I personally Think HECK YA, I mean i'm only 14 but I protest the system, 
Take school for an example , i try to change the system in my high school 
and get in plenty of trouble for it but it won't stop me. Ever. 
Ethsay68@cyberdude.com 


    Most of the hippies today are either politicians or business men and 
women. Alot of their kids are all grown up now. Most of their kids were kids 
when I was a kid. I don't know if they wiil start where their parents left 
off. About half of these kids are messed up because their mother took drugs 
during pregnantcy. These kids are basically vegetables. I have seen so many of 
them when I did Special Olympics. I feel sorry for the kids whose lives were 
ruined before they were born.  


Dam right I peddle pititions,  go to meetings,  get kicked out of 
meetings, call my city leaders  state and federal officials, I bitch 
about a lot things.  Somethings get changed  some don't  but I fight 
like hell.
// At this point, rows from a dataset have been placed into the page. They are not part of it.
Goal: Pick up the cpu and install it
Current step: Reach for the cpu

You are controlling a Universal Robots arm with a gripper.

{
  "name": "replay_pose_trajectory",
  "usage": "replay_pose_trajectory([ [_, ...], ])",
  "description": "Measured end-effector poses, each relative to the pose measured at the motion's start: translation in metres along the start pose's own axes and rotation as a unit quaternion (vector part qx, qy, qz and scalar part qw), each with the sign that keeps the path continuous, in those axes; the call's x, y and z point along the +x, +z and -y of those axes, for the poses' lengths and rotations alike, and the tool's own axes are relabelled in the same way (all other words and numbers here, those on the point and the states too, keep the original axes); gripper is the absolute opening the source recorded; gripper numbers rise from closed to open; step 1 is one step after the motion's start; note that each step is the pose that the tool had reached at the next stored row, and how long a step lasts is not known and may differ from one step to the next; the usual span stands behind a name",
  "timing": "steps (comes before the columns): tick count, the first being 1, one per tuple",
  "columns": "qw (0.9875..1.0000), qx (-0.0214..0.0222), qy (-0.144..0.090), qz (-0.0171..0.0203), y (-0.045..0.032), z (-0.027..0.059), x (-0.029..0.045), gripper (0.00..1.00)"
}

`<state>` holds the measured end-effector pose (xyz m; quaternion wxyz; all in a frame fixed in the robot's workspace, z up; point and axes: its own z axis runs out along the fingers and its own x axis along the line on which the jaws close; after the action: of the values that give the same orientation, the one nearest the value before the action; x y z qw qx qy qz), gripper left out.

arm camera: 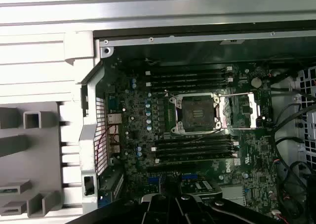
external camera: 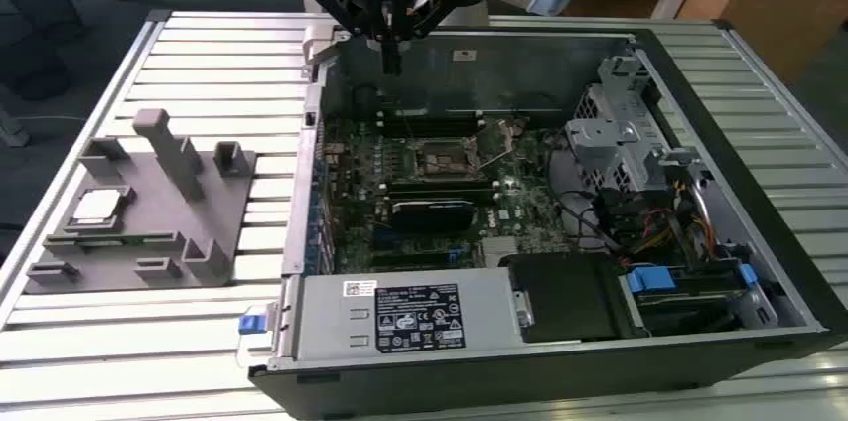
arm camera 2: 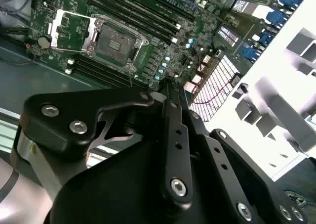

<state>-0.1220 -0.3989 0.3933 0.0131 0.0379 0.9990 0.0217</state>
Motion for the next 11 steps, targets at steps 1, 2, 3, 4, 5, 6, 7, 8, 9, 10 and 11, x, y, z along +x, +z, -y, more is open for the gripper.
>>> replay_pose_trajectory([
  [1,1.0,0.0,0.0,0.0,0.0,0.0,0.0,0.11],
  [2,1.0,0.0,0.0,0.0,0.0,0.0,0.0,0.11],
  [3,1.0,0.0,0.0,0.0,0.0,0.0,0.0,0.11],
  [4,1.0,0.0,0.0,0.0,0.0,0.0,0.0,0.11],
  [5,1.0,0.0,0.0,0.0,0.0,0.0,0.0,0.11],
  [6,1.0,0.0,0.0,0.0,0.0,0.0,0.0,0.11],
  [7,1.0,0.0,0.0,0.0,0.0,0.0,0.0,0.11],
  [8,1.0,0.0,0.0,0.0,0.0,0.0,0.0,0.11],
  [9,1.0,0.0,0.0,0.0,0.0,0.0,0.0,0.11],
  [10,1.0,0.0,0.0,0.0,0.0,0.0,0.0,0.11],
  [11,1.0,0.0,0.0,0.0,0.0,0.0,0.0,0.11],
])
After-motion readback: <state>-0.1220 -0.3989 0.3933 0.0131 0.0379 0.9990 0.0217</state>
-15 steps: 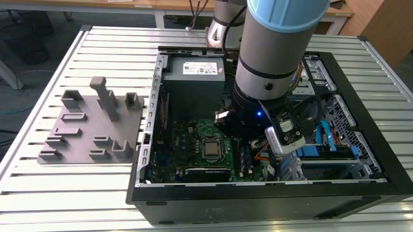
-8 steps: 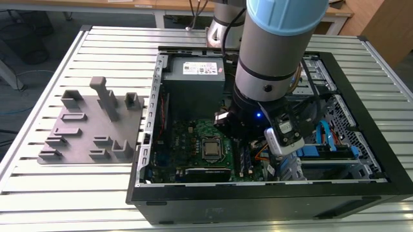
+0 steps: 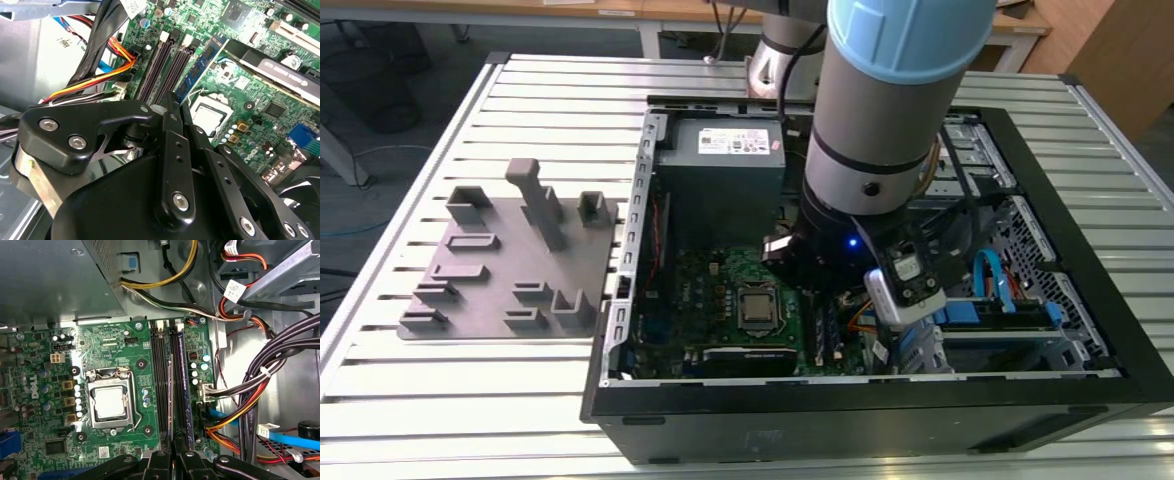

I've gained a lot more respect now but in my flowerchild days 
respect was hard to get.  Hang in there young hippys and start bitchen!  

Cicely Lee  



I am a young hippie from Wisconsin and I believe that today's hippies are as 
true to their beliefs as the ones that came before them.  We are not the most 
popular group that everyone wants to be in, so only those that really believe 
join.  We will not sell out and become the problem.  We believe in peace and 
love, love our Mother Earth and try our hardest to fight for our beliefs.  But 
we can only do so much.  We are a small voice yelling to be heard and the 
support group behind the hippie culture is not as big as it was in the 60's, 
and 70's.  This young group doesn't have voting rights -- or at least I 
don't-- and a lot of the wannabe hippies from the 60's are coming back to say 
that the hippies were nothing and that people who think they were great should 
be locked up.  That is where we need the old hippies.  They can help us to do 
what we're trying to do by not telling us we're out of line and off base.  The old hippies have to teach us younger ones a few things yet.  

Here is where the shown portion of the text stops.